> _How to complete this task_: Omit the images. Restate all of the records word for word.

▽

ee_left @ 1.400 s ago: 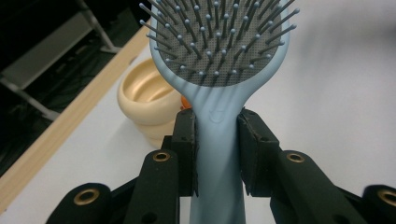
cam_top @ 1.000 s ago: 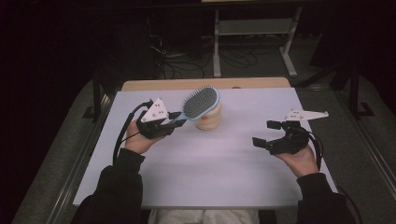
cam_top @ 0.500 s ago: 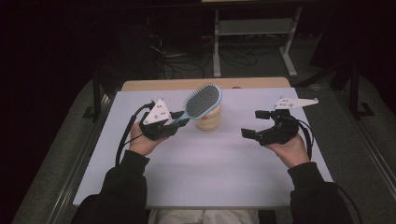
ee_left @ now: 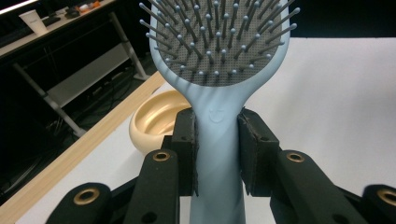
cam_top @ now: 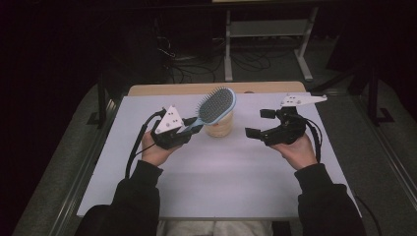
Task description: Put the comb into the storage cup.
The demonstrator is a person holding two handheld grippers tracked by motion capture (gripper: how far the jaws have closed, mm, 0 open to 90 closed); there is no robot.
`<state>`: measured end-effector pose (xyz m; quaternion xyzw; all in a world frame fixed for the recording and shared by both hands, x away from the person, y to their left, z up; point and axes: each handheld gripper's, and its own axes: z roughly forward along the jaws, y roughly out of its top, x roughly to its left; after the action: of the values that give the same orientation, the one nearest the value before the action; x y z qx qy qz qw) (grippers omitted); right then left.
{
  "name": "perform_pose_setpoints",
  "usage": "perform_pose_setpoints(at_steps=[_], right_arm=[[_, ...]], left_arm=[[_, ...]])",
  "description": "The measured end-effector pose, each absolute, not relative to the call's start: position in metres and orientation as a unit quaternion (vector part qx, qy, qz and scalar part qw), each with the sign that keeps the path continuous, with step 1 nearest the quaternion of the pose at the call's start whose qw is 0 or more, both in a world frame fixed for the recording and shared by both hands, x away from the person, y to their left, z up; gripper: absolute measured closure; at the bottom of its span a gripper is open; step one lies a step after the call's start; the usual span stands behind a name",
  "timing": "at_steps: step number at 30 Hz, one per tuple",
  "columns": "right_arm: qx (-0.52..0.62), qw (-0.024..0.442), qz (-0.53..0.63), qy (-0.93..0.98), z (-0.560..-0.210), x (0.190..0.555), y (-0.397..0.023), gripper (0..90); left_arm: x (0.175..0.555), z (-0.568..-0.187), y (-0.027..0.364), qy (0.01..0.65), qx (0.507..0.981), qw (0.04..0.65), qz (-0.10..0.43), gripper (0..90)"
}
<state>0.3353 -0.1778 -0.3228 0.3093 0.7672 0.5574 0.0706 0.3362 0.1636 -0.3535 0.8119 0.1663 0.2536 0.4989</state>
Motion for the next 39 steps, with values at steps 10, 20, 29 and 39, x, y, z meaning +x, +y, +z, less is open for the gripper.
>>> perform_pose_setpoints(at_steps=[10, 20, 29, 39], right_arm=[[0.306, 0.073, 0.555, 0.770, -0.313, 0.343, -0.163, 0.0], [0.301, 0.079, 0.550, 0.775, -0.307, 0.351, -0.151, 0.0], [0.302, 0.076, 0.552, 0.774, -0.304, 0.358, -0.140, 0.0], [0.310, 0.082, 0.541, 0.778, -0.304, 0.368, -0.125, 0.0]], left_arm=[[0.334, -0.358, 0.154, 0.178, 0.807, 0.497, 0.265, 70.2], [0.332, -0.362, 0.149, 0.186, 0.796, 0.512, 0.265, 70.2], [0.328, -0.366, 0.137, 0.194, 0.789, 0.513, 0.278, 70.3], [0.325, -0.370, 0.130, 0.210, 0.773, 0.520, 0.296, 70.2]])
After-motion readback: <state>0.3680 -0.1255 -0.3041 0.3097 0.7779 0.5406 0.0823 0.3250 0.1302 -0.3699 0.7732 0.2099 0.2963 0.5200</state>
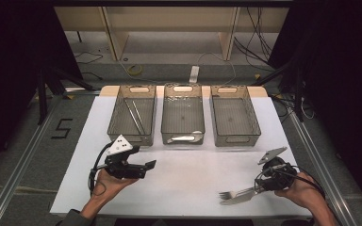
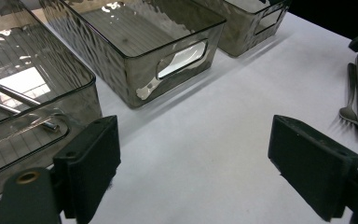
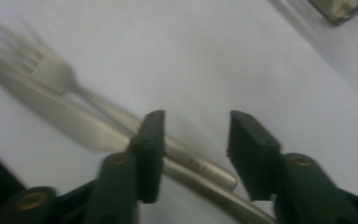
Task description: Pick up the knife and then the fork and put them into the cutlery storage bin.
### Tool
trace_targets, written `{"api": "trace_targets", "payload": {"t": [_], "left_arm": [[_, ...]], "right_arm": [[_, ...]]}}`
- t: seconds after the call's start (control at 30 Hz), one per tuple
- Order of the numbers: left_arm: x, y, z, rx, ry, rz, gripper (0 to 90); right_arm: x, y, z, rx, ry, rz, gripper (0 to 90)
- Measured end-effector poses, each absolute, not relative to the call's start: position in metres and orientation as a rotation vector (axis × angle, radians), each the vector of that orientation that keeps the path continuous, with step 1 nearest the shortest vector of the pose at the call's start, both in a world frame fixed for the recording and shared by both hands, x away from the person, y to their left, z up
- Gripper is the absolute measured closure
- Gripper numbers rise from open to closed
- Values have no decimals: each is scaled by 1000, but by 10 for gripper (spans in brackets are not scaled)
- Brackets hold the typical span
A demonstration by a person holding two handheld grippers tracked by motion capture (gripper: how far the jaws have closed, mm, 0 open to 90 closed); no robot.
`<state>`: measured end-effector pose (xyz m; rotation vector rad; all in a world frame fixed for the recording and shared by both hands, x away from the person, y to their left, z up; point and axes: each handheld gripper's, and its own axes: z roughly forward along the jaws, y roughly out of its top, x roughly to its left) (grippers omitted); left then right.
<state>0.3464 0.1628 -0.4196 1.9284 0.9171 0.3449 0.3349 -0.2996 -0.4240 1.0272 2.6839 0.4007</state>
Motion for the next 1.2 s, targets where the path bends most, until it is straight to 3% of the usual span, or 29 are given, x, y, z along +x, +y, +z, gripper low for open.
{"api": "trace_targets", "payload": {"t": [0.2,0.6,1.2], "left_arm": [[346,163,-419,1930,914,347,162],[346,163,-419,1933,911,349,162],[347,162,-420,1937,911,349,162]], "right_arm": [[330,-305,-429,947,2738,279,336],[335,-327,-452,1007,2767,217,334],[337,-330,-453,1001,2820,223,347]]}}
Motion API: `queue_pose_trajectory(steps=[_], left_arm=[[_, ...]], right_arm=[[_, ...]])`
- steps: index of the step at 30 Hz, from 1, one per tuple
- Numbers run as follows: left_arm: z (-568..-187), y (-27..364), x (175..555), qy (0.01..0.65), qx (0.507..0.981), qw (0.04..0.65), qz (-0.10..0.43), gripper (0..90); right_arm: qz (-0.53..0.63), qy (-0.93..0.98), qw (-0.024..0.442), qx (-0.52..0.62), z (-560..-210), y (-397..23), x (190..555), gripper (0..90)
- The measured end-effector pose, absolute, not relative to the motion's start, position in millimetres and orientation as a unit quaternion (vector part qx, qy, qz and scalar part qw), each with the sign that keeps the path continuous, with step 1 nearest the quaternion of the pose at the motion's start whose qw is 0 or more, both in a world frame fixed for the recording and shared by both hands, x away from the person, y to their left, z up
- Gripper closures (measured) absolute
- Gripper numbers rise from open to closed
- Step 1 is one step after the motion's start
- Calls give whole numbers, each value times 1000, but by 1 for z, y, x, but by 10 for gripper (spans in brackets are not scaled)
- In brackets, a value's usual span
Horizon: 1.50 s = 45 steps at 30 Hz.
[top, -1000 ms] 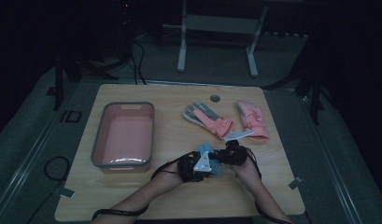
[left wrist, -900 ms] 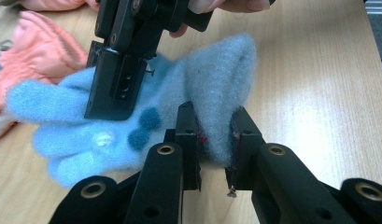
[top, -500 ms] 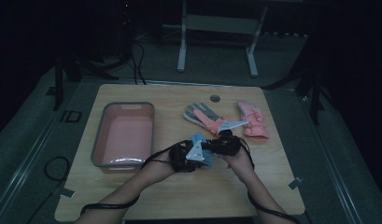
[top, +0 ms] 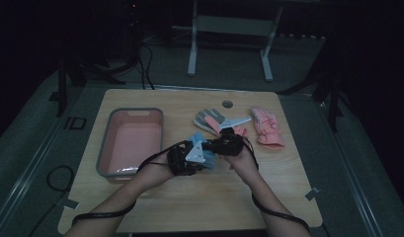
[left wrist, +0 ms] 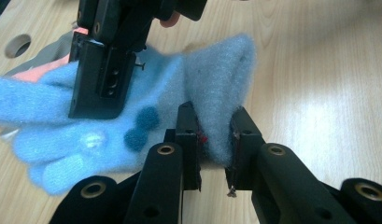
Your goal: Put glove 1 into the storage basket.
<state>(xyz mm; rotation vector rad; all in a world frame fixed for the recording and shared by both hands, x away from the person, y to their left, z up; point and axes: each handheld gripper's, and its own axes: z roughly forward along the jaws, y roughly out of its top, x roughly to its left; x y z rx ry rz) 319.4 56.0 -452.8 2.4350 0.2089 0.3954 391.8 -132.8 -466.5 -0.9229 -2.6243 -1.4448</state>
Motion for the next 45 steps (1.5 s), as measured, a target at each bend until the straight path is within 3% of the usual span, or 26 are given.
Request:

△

> _Worked solution_:
ee_left @ 1.400 s ago: 
cam_top @ 1.000 s ago: 
cam_top @ 0.500 s ago: 
ee_left @ now: 
cam_top @ now: 
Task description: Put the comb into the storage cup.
The demonstrator is a person holding two handheld grippers tracked by motion capture (gripper: how far the jaws have closed, mm, 0 open to 90 closed); there is no robot.
`<state>`: measured end-effector pose (xyz m; quaternion xyzw; all in a world frame fixed for the recording and shared by both hands, x away from the person, y to their left, z up; point and axes: each handheld gripper's, and its own axes: z roughly forward along the jaws, y roughly out of its top, x roughly to its left; after the action: of the values that give the same orientation, the one nearest the value before the action; x y z qx qy qz qw) (grippers omitted); right then left.
{
  "name": "perform_pose_setpoints",
  "usage": "perform_pose_setpoints(at_steps=[_], right_arm=[[_, ...]], left_arm=[[_, ...]])",
  "description": "The measured end-effector pose, each absolute, not relative to the call's start: position in metres and orientation as a unit quaternion (vector part qx, qy, qz and scalar part qw), each with the sign that keeps the path continuous, with step 1 nearest the quaternion of the pose at the call's start whose qw is 0 or more, both in a world frame fixed for the recording and shared by both hands, x away from the person, y to their left, z up; gripper: absolute measured closure; at the bottom of its span a gripper is open; step one lies a step after the call's start; the usual span stands behind a name",
  "timing": "at_steps: step number at 30 Hz, one per tuple",
  "columns": "right_arm: qx (-0.52..0.62), qw (-0.024..0.442), qz (-0.53..0.63), qy (-0.93..0.98), z (-0.560..-0.210), x (0.190..0.555), y (-0.397..0.023), gripper (0..90); left_arm: x (0.175..0.555), z (-0.568..-0.187), y (-0.027..0.364), qy (0.01..0.65), qx (0.507..0.981), qw (0.04..0.65), qz (-0.10..0.43), gripper (0..90)"
}
<state>0.3353 -0.1778 -0.3228 0.3093 0.7672 0.5574 0.0706 0.3362 0.1636 -0.3535 0.8119 0.1663 0.2536 0.4989</state>
Motion for the next 39 steps, with values at steps 10, 20, 29 and 39, x, y, z meaning +x, +y, +z, less is open for the gripper.
>>> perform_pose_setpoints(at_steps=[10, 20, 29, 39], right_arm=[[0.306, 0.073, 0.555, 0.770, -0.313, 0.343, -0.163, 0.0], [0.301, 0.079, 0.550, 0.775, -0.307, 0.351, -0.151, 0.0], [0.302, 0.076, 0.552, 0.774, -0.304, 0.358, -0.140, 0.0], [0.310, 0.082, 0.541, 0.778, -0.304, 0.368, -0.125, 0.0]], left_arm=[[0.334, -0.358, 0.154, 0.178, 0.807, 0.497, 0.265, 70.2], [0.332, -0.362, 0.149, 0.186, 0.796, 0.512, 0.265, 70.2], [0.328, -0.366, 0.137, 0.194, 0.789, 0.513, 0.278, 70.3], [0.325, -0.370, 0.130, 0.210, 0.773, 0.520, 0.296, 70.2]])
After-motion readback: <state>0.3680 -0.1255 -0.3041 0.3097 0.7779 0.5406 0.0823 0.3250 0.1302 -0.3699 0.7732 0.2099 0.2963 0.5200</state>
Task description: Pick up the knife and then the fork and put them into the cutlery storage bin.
### Tool
trace_targets, written `{"api": "trace_targets", "payload": {"t": [_], "left_arm": [[_, ...]], "right_arm": [[_, ...]]}}`
- t: seconds after the call's start (control at 30 Hz), one per tuple
- Order of the numbers: left_arm: x, y, z, rx, ry, rz, gripper (0 to 90); right_arm: x, y, z, rx, ry, rz, gripper (0 to 90)
- Measured end-effector poses, each absolute, not relative to the call's start: position in metres and orientation as a rotation vector (axis × angle, radians), each the vector of that orientation that keeps the path continuous, with step 1 nearest the shortest vector of the pose at the call's start, both in a world frame fixed for the recording and shared by both hands, x away from the person, y to their left, z up
- Gripper is the absolute measured closure
- Gripper numbers rise from open to closed
- Values have no decimals: each is scaled by 1000, but by 10 for gripper (spans in brackets are not scaled)
- Brackets hold the typical span
A demonstration by a person holding two handheld grippers tracked by motion capture (gripper: how far the jaws have closed, mm, 0 open to 90 closed); no robot.
`<state>`: measured end-effector pose (xyz m; rotation vector rad; all in a world frame fixed for the recording and shared by both hands, x away from the person, y to their left, z up; point and axes: each handheld gripper's, and its own axes: z roughly forward along the jaws, y roughly out of its top, x roughly to its left) (grippers omitted); left then right.
<state>0.3464 0.1628 -0.4196 1.9284 0.9171 0.3449 0.3349 -0.2996 -0.4240 1.0272 2.6839 0.4007</state>
Motion for the next 1.2 s, targets where the path bends most, until it is straight to 3% of the usual span, or 29 are given, x, y, z along +x, +y, +z, gripper low for open.
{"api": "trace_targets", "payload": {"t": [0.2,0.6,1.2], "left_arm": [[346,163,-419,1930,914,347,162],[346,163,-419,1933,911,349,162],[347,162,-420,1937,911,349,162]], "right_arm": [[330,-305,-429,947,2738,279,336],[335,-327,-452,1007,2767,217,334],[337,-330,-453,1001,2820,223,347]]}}
Motion API: `queue_pose_trajectory(steps=[_], left_arm=[[_, ...]], right_arm=[[_, ...]])`
- steps: index of the step at 30 Hz, from 1, one per tuple
- Numbers run as follows: left_arm: z (-568..-187), y (-27..364), x (175..555), qy (0.01..0.65), qx (0.507..0.981), qw (0.04..0.65), qz (-0.10..0.43), gripper (0..90); right_arm: qz (-0.53..0.63), qy (-0.93..0.98), qw (-0.024..0.442), qx (-0.52..0.62), z (-560..-210), y (-397..23), x (190..555), gripper (0..90)
- The measured end-effector pose, absolute, not relative to the motion's start, position in millimetres and orientation as a unit quaternion (vector part qx, qy, qz and scalar part qw), each with the sign that keeps the path continuous, with step 1 nearest the quaternion of the pose at the motion's start whose qw is 0 or more, both in a world frame fixed for the recording and shared by both hands, x away from the person, y to their left, z up
- Gripper closures (measured) absolute
- Gripper numbers rise from open to closed
- Step 1 is one step after the motion's start
- Calls give whole numbers, each value times 1000, but by 1 for z, y, x, but by 10 for gripper (spans in brackets are not scaled)
- In brackets, a value's usual span
Horizon: 1.50 s = 45 steps at 30 Hz.
[top, -1000 ms] 
[left wrist, -900 ms] 
[top, -500 ms] 
[top, +0 ms] 
[left wrist, +0 ms] 
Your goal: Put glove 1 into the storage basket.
<state>(xyz mm; rotation vector rad; all in a world frame fixed for the recording and shared by both hands, x away from the person, y to their left, z up; point and axes: each handheld gripper's, and its own axes: z roughly forward along the jaws, y roughly out of its top, x roughly to its left; x y z rx ry rz) 319.4 56.0 -452.8 2.4350 0.2089 0.3954 391.8 -132.8 -466.5 -0.9229 -2.6243 -1.4448</state>
Motion for the next 45 steps (1.5 s), as measured, a target at each bend until the straight path is within 3% of the usual span, or 26 are given.
Request:

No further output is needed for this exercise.